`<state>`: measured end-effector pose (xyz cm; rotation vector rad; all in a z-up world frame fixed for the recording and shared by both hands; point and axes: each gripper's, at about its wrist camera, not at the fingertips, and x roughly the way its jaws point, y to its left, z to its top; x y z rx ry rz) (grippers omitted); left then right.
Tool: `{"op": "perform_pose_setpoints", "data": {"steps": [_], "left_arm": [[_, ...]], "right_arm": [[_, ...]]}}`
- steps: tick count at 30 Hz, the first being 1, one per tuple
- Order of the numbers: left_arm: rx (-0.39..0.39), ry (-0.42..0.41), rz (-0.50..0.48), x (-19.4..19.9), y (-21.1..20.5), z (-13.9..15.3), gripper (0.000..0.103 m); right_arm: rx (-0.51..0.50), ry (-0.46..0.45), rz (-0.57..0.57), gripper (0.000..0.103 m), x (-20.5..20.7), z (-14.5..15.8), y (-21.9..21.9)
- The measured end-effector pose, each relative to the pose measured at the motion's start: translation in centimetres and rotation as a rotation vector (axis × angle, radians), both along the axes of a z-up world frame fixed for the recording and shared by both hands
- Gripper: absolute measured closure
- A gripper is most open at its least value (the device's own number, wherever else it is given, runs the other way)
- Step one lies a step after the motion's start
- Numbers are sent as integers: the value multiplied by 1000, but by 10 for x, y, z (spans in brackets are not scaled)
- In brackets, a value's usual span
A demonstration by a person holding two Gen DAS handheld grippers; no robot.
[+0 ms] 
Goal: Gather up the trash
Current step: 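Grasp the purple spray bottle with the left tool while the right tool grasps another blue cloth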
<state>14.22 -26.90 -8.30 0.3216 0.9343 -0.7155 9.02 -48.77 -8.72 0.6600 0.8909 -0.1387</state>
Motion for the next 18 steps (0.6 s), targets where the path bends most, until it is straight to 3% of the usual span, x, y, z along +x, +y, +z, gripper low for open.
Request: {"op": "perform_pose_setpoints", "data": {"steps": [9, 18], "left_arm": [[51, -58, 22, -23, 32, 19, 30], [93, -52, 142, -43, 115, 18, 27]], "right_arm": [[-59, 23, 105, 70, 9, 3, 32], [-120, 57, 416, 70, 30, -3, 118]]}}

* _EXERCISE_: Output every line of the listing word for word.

* _EXERCISE OUTPUT_:
`<state>`: measured end-effector pose (xyz cm; rotation vector rad; all in a z-up world frame fixed for the recording and shared by both hands; point and axes: each gripper's, at about its wrist camera, not at the fingertips, and x roughly the way its jaws point, y to its left, z to its top; x y z rx ry rz) (grippers omitted); left then right.
Tool: `{"op": "perform_pose_setpoints", "data": {"steps": [_], "left_arm": [[_, ...]], "right_arm": [[_, ...]]}}`
- steps: tick count at 30 Hz, the first being 1, one per tuple
- Order of the numbers: left_arm: rx (-0.39..0.39), ry (-0.42..0.41), rz (-0.50..0.48), x (-19.4..19.9), y (-21.1..20.5), z (-13.9..15.3), gripper (0.000..0.103 m); right_arm: rx (-0.51..0.50), ry (-0.46..0.45), rz (-0.57..0.57), gripper (0.000..0.103 m), x (-20.5..20.7), z (-14.5..15.8), y (-21.9..21.9)
- The measured end-effector pose, each relative to the pose measured at the motion's start: translation in centimetres and rotation as a rotation vector (axis × angle, radians), both along the axes of a z-up world frame fixed for the recording and shared by both hands
- Gripper: absolute measured closure
- A gripper is most open at its least value (the device's own number, wherever else it is given, runs the other way)
- Step one lies a step after the motion's start
- Numbers are sent as integers: the value multiplied by 1000, but by 10 for x, y, z (spans in brackets are not scaled)
- In brackets, a value's usual span
A demonstration by a person holding two Gen DAS handheld grippers; no robot.
[+0 ms] 
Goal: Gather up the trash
Current step: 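Grasp the purple spray bottle with the left tool while the right tool grasps another blue cloth
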<state>14.22 -26.90 -8.30 0.3216 0.9343 -0.7155 9.02 -48.77 -8.72 0.6600 0.8909 -0.1387</state>
Motion for the next 18 steps (0.6 s), targets where the path bends most, until it is straight to 3% of the usual span, x, y, z along +x, +y, +z, gripper low for open.
Request: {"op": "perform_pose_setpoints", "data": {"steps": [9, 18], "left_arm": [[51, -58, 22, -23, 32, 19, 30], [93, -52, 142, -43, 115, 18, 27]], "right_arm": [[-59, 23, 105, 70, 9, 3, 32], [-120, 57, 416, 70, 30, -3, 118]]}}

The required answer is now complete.